The Office for Professional Body Anti-Money Laundering Supervision (OPBAS) said it was due either to lack of resources, structure or focus at senior levels.
However, the main legal regulators have been more successful at ensuring AML rules were observed by lawyers than their accountancy counterparts, almost all of whose representative bodies have been afraid of losing members if they are enforced too tightly – a feature, perhaps, of not having standalone regulators as in the legal sector.
Publishing the broad findings of its first year assessment of the 25 legal and acccountancy regulatory bodies it supervises, OPBAS said that accountants were downplaying the risks their members faced from organised criminals.
The legal regulators it supervises are those for solicitors and barristers in England and Wales, Scotland and Northern Ireland, as well as CILEx Regulation, the Council for Licensed Conveyancers and the Faculty Office of the Archbishop of Canterbury, which regulates notaries.
The Law Society, Bar Council and Chartered Institute of Legal Executives were also visited by OPBAS, but as they delegate their regulatory responsibilities, they were not assessed on their risk-based approach, supervision or enforcement.
Rather than issue a granular breakdown of the performance of each regulator, OPBAS published ‘themes’ – conclusions which lumped many of them together.
It found the AML supervision overall was “variable”, with some clearly better than others.
In relation to governance, legal regulators scored poorly on having a clear allocatation of responsibility for managing their AML supervisory activity, and for keeping their advocacy and regulatory functions separate and ensuring they manage conflicts of interest.
However, they did much better on quality assurance and senior management engagement.
Other areas where legal regulators scored poorly were risk profiling their supervised population, having an adequate whistleblowing policy or an intelligence-handling policy, and providing internal training on suspicious activity reports and whistleblowing.
OPBAS said it has asked all the regulators “to develop a suitable strategy to address our findings through individual plans”.
In a speech introducing the key findings, OPBAS director Alison Barker said the accountancy sector and many smaller regulators were more focused on representing members than “robustly supervising standards”.

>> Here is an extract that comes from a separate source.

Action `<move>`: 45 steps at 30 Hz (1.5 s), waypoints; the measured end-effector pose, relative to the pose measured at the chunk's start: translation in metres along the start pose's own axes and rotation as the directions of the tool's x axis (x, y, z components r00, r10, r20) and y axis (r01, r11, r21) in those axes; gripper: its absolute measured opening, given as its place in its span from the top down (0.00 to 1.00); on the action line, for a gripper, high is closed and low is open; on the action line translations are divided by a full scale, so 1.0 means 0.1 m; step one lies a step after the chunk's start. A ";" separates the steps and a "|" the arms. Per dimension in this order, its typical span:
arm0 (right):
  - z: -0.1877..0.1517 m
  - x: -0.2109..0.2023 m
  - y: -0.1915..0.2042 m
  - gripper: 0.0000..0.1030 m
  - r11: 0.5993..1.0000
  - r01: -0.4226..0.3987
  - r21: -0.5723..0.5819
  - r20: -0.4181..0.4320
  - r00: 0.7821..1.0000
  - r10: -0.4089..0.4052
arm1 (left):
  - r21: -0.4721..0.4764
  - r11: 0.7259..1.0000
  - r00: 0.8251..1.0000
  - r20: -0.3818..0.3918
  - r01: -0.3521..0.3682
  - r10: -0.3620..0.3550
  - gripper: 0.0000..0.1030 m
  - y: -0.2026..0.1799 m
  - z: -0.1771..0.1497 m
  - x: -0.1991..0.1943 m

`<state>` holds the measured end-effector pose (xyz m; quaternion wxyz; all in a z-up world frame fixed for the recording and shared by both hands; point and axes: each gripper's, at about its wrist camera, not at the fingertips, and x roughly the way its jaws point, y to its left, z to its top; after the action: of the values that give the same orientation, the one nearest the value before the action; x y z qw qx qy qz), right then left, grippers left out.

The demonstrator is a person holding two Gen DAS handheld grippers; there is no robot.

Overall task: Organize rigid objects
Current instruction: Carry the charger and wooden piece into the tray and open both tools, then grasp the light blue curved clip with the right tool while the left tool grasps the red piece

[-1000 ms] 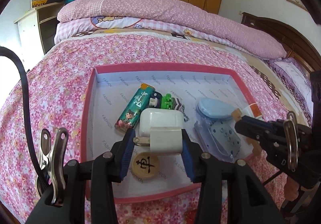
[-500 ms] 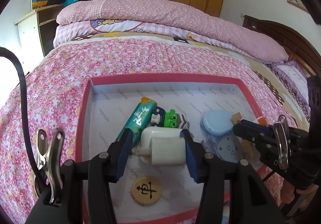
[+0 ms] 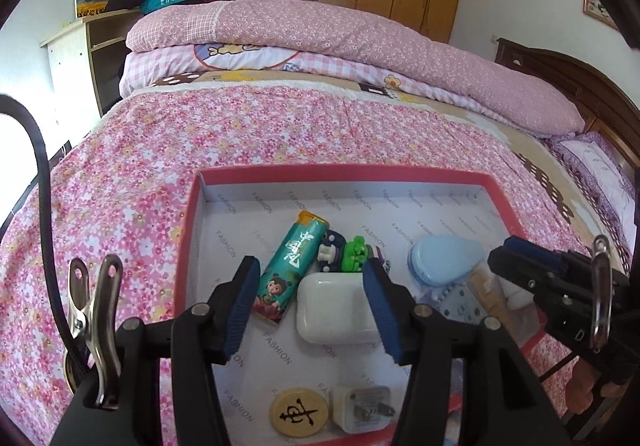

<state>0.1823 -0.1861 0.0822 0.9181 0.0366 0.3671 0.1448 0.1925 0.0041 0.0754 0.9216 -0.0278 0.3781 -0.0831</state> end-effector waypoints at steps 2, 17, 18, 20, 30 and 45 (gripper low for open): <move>-0.01 -0.06 0.02 0.68 1.000 0.002 -0.004 0.010 1.000 -0.002 | 0.008 1.000 1.000 -0.001 -0.004 0.004 0.45 -0.02 -0.01 -0.06; -0.47 -0.48 0.29 0.65 0.998 -0.048 -0.041 -0.025 0.999 0.047 | 0.011 1.000 1.000 0.012 0.017 -0.017 0.45 -0.08 -0.35 -0.57; -0.50 -0.49 0.31 0.65 0.998 -0.053 -0.040 -0.031 0.998 0.052 | 0.012 1.000 1.000 0.012 0.017 -0.017 0.45 -0.07 -0.39 -0.61; -0.59 -0.52 0.36 0.65 0.997 -0.064 -0.035 -0.043 0.997 0.062 | 0.011 1.000 1.000 0.015 0.015 -0.015 0.45 -0.06 -0.44 -0.67; -0.97 -0.44 0.62 0.65 0.993 -0.116 0.017 -0.137 0.984 0.117 | 0.001 1.000 1.000 -0.018 0.001 -0.001 0.45 0.04 -0.88 -0.83; -0.98 -0.17 0.76 0.65 0.994 -0.053 0.094 -0.157 0.985 0.067 | -0.039 0.999 0.998 -0.061 0.016 -0.018 0.45 0.21 -1.19 -0.77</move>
<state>0.0853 -0.1225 0.0357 0.8784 0.0770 0.4444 0.1582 0.0574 0.0401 0.0415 0.9082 -0.0462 0.4074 -0.0843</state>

She put this down partly to disbelief, or alternatively, wilful self-deception, that their membership had been targeted by criminals, perhaps because they would “walk” – that is, go elsewhere for their regulation – if scrutinised too intensively.

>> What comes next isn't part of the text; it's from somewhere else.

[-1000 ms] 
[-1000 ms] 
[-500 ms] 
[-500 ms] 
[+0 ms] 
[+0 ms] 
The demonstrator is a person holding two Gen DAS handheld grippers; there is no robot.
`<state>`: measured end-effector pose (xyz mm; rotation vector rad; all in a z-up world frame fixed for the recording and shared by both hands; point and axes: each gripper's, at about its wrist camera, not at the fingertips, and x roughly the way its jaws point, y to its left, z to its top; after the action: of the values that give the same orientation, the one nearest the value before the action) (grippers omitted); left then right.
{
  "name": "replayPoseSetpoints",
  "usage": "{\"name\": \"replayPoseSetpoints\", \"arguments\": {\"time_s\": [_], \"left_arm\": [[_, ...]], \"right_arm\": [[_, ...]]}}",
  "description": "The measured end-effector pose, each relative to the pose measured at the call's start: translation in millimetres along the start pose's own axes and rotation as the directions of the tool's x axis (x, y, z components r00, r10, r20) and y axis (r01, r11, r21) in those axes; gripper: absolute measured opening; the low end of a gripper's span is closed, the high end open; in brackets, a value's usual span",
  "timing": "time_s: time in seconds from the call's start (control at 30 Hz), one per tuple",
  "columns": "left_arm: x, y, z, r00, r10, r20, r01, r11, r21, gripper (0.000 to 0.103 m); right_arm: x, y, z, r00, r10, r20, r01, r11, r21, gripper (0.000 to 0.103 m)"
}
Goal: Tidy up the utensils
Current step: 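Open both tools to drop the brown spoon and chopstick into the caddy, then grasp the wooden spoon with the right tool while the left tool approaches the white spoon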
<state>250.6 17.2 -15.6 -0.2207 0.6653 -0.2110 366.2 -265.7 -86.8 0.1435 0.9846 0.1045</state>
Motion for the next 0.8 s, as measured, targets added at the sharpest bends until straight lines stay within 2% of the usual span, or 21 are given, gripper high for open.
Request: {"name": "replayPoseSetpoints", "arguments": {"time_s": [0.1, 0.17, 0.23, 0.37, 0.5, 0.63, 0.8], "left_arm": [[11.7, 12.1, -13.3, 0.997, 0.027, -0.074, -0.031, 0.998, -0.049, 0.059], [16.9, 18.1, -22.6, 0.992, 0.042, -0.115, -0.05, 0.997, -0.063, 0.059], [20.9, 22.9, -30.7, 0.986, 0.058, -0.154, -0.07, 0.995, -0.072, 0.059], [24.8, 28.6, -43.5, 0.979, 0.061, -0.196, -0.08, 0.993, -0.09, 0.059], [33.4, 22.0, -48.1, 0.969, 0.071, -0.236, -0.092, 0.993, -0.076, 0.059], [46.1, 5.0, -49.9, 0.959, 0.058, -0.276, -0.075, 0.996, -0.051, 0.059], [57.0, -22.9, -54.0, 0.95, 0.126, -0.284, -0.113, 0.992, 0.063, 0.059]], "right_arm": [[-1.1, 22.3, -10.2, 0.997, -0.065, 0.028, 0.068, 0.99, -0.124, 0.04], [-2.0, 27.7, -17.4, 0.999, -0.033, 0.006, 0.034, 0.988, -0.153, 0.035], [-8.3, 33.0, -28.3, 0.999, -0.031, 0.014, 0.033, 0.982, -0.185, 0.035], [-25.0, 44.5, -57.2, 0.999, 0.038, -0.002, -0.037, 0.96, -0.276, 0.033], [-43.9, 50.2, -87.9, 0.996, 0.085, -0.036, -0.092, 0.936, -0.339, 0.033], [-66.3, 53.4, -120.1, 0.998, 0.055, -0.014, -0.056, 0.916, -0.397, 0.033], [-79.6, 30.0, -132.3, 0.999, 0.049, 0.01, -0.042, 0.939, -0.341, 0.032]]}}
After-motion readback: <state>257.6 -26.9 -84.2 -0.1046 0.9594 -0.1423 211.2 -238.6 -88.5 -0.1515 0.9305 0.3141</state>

Equally, Ms Barker said, the attitude of regulators meant they were not sharing intelligence enough.
“We found that some did not fully understand their role as an anti-money laundering supervisor. [Some 23%] had no form of supervision. 18% had not even identified who they needed to supervise.
More than nine out of 10 were not applying a fully risk based approach, nor had they collected all the data they needed to form a view about their riskiest members.
However, she acknowledged the larger regulators had “well-established supervision functions”, including one of them using artificial intelligence and data analytics to pinpoint risk – this is almost certainly the Solicitors Regulation Authority.